REQUIRED WORK: Transcribe the data exactly, stopping after the "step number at" line.

DATA BELOW:
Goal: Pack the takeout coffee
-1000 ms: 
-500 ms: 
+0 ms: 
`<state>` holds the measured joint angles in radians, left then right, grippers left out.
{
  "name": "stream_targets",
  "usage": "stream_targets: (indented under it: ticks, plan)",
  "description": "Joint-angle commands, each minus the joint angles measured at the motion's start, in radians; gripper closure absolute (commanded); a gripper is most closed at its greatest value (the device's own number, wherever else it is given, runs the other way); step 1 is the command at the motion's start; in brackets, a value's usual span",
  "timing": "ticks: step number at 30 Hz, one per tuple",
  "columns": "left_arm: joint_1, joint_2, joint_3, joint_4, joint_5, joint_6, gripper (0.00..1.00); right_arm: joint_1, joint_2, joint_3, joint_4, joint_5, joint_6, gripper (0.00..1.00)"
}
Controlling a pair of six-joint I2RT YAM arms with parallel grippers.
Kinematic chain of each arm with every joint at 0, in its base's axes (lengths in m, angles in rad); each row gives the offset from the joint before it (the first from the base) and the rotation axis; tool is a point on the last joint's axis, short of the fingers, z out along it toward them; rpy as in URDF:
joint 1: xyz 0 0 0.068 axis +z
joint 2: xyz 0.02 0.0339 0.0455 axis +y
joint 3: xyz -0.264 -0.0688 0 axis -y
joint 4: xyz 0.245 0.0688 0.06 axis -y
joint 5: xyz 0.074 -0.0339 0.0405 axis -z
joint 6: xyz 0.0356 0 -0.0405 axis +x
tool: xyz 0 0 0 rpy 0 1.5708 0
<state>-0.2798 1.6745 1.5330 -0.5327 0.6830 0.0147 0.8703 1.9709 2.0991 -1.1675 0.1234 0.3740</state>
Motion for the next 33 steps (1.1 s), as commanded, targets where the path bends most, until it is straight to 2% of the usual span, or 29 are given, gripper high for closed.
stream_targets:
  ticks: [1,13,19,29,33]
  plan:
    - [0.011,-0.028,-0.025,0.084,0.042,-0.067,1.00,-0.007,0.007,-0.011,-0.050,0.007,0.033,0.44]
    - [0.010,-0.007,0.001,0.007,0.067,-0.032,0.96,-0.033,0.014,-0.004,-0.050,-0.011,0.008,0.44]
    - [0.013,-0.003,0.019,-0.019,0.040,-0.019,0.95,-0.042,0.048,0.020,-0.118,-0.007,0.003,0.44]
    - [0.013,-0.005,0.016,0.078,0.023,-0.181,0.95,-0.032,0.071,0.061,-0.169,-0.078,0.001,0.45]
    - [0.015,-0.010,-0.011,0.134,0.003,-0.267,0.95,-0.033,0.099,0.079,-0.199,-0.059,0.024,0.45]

ANSWER FOR THE TASK:
Goal: Pack the takeout coffee
-1000 ms: 
-500 ms: 
+0 ms: 
`<state>` holds the measured joint angles in radians, left then right, grippers left out.
{
  "name": "stream_targets",
  "usage": "stream_targets: (indented under it: ticks, plan)",
  "description": "Joint-angle commands, each minus the joint angles measured at the motion's start, in radians; gripper closure absolute (commanded); a gripper is most closed at its greatest value (the device's own number, wherever else it is given, runs the other way); step 1 is the command at the motion's start; in brackets, a value's usual span",
  "timing": "ticks: step number at 30 Hz, one per tuple",

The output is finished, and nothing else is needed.